WHAT YOU HAVE TO DO
Reproduce every entry word for word. Drop all pictures from the copy.
[INFORMATION GIVEN Boundary: Start]
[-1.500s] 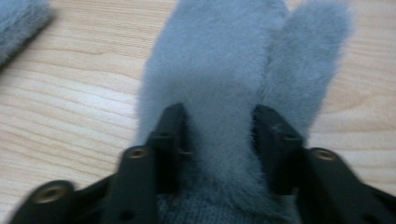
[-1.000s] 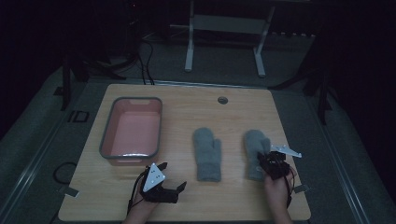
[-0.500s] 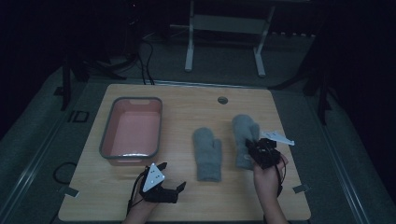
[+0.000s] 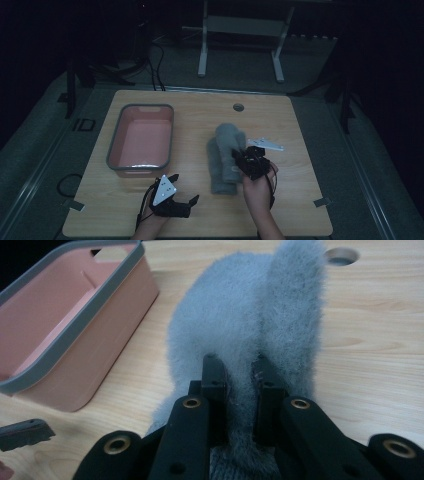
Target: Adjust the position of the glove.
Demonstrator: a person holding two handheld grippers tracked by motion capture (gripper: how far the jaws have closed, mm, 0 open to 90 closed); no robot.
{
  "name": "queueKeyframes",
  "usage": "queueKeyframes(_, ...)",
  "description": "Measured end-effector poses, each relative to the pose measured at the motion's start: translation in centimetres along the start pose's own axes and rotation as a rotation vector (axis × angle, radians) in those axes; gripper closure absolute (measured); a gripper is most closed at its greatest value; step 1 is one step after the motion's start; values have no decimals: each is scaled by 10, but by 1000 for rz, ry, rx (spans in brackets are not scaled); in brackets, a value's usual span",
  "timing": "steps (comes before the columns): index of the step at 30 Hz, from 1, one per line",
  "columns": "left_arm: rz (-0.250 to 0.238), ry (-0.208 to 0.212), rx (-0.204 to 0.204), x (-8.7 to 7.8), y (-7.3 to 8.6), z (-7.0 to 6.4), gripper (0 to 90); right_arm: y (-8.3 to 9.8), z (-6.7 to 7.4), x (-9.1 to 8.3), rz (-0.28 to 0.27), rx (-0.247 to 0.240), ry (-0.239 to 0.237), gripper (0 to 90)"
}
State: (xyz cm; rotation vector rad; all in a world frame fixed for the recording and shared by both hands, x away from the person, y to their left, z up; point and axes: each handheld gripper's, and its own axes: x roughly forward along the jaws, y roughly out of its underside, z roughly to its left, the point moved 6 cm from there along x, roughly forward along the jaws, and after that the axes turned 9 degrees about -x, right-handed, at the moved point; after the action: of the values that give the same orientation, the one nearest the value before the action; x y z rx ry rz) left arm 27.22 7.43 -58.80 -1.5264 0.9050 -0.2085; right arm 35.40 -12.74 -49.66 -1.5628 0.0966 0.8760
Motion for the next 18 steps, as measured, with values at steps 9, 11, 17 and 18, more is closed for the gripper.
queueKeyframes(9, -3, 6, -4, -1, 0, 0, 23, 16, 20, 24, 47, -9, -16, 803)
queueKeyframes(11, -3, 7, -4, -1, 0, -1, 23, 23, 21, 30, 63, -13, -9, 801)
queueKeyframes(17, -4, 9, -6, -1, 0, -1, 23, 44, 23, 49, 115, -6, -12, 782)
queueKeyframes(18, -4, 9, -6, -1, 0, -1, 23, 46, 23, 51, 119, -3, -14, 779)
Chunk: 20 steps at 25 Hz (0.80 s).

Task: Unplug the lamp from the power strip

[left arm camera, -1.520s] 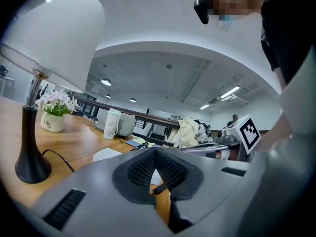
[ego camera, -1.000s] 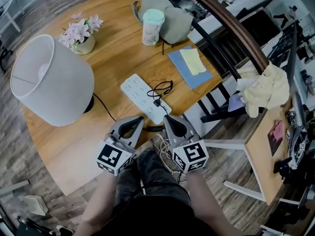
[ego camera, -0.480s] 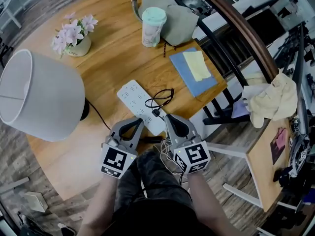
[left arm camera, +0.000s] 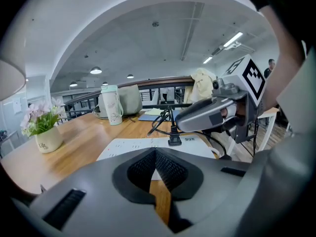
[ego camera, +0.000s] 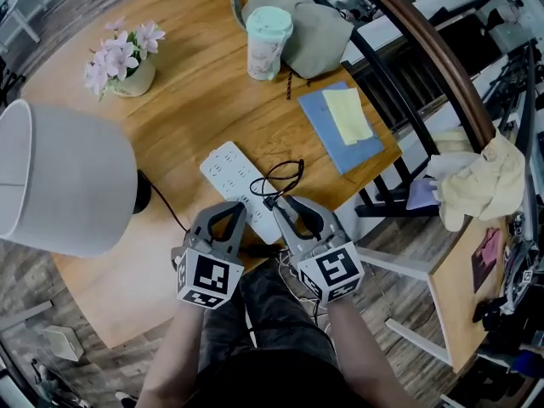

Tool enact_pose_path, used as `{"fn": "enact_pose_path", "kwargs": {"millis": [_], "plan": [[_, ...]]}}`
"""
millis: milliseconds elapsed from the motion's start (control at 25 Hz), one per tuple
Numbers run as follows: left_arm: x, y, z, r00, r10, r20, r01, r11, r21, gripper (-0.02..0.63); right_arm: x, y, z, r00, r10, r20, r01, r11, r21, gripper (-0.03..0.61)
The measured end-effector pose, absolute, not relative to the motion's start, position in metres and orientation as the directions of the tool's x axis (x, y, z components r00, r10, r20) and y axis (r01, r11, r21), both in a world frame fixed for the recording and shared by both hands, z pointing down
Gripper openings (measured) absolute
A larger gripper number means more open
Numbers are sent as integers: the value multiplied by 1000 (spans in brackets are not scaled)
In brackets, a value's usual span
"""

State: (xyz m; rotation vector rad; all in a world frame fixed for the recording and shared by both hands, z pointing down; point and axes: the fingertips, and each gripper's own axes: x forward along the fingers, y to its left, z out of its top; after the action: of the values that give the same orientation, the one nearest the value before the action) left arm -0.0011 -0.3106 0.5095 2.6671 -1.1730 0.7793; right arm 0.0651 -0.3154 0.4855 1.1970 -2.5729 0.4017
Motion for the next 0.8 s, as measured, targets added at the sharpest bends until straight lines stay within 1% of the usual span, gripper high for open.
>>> {"fn": "enact_pose_path", "kwargs": {"millis": [160,280,360,680,800], "plan": [[2,-311,516,537,-637,553,-694,-706,-139,-3,64,-315,486,-635,-678,370,-760,635,-141,95],[5,-312,519,526,-627,575,-681,-716,-157,-3,61,-313,486,-653,-650,389,-738,660,-138,123],[5,-313,521,516,-622,588,-679,-716,-161,-3,56,-311,489,-657,-632,411,-726,678,-118,124],[4,-313,527,486,-623,613,-676,-712,-188,-3,40,-316,499,-629,-608,484,-715,698,-52,123],[7,-314,528,494,-608,622,-658,-729,-189,-5,40,-320,504,-607,-602,519,-712,702,-19,104]]}}
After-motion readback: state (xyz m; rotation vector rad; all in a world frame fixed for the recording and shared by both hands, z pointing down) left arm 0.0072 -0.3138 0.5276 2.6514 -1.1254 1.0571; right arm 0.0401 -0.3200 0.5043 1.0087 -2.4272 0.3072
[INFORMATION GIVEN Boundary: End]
REPLY
[-1.500s] 
[-1.000s] 
[-0.500s] 
[+0.000s] 
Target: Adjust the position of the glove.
Demonstrator: a person holding two handheld grippers tracked by motion capture (gripper: how far the jaws have closed, mm, 0 open to 90 closed); no robot.
{
  "name": "queueKeyframes",
  "usage": "queueKeyframes(_, ...)",
  "description": "Measured end-effector poses, each relative to the pose measured at the motion's start: translation in centimetres along the start pose's own axes and rotation as a rotation vector (axis × angle, radians) in those axes; gripper closure absolute (measured); a gripper is most closed at its greatest value; step 1 is one step after the motion's start; values have no decimals: each is scaled by 10, but by 1000 for rz, ry, rx (spans in brackets are not scaled); in brackets, a value's usual span",
  "timing": "steps (comes before the columns): index of the step at 30 Hz, from 1, one per line",
  "columns": "left_arm: rz (-0.250 to 0.238), ry (-0.208 to 0.212), rx (-0.204 to 0.204), x (-8.7 to 7.8), y (-7.3 to 8.6), z (-7.0 to 6.4), gripper (0 to 90); right_arm: y (-8.3 to 9.8), z (-6.7 to 7.4), x (-9.1 to 8.3), rz (-0.28 to 0.27), rx (-0.247 to 0.240), ry (-0.239 to 0.237), gripper (0 to 90)"
}
State: (xyz cm; rotation vector rad; all in a world frame fixed for the recording and shared by both hands, x away from the person, y to their left, z up; point and axes: each handheld gripper's, and its own axes: x roughly forward along the jaws, y roughly out of its underside, z roughly to its left, the point moved 6 cm from there along x, roughly forward along the jaws, and after that the axes turned 9 degrees about -x, right-handed, at the moved point; after the action: of the values that give the same orientation, the one nearest the value before the action; x y z rx ry rz) left arm 27.22 7.43 -58.80 -1.5264 0.9050 -0.2085; right arm 35.40 -12.74 -49.66 -1.5628 0.0966 0.8760
Motion for the next 18 steps, as measured, with values at steps 9, 11, 17 and 18, more is closed for the gripper.
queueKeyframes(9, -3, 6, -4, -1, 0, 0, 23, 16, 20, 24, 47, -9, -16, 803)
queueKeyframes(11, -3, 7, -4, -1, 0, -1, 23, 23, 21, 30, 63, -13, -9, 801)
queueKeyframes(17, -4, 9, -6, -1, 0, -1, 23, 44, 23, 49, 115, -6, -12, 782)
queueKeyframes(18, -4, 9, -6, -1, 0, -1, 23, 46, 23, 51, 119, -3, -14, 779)
Chunk: 20 steps at 25 Hz (0.80 s).

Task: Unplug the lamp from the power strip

[left arm camera, -1.520s] 
[ego camera, -1.000s] 
[ego camera, -0.480s] 
[left arm camera, +0.000s] 
[ego camera, +0.000s] 

Tool enact_pose_path, used as `{"fn": "enact_pose_path", "kwargs": {"millis": [_], "plan": [[_, ...]]}}`
"""
millis: milliseconds elapsed from the motion's start (control at 25 Hz), one per tuple
Numbers run as follows: left_arm: x, y, z, r00, r10, r20, r01, r11, r21, gripper (-0.02..0.63); right_arm: x, y, z, r00, r10, r20, r01, r11, r21, gripper (-0.03..0.61)
The measured end-effector pose, absolute, not relative to the motion's start, position in metres and orientation as the directions of the tool's x axis (x, y, z components r00, r10, r20) and y axis (r01, r11, r21), both in a world frame fixed for the recording and shared by both hands, z pointing down
Gripper openings (measured) absolute
A larger gripper number means more open
Numbers are sent as integers: the value multiplied by 1000 (spans in brackets are not scaled)
In brackets, a value's usual span
"""

State: (xyz m; rotation vector rad; all in a world frame fixed for the recording and shared by both hands, z pointing down; point and axes: the fingertips, and each gripper's own axes: x forward along the fingers, y to its left, z out of its top; after the action: of the values that give the same orientation, the one nearest the value before the action) left arm -0.0011 -0.3106 0.5095 2.6671 -1.1730 0.7793; right arm 0.0651 -0.3154 0.4855 1.1970 -2.5729 0.4017
Motion for the next 0.8 s, as measured, targets added at the sharpest bends until straight lines stay within 1% of the usual span, gripper high for open.
>>> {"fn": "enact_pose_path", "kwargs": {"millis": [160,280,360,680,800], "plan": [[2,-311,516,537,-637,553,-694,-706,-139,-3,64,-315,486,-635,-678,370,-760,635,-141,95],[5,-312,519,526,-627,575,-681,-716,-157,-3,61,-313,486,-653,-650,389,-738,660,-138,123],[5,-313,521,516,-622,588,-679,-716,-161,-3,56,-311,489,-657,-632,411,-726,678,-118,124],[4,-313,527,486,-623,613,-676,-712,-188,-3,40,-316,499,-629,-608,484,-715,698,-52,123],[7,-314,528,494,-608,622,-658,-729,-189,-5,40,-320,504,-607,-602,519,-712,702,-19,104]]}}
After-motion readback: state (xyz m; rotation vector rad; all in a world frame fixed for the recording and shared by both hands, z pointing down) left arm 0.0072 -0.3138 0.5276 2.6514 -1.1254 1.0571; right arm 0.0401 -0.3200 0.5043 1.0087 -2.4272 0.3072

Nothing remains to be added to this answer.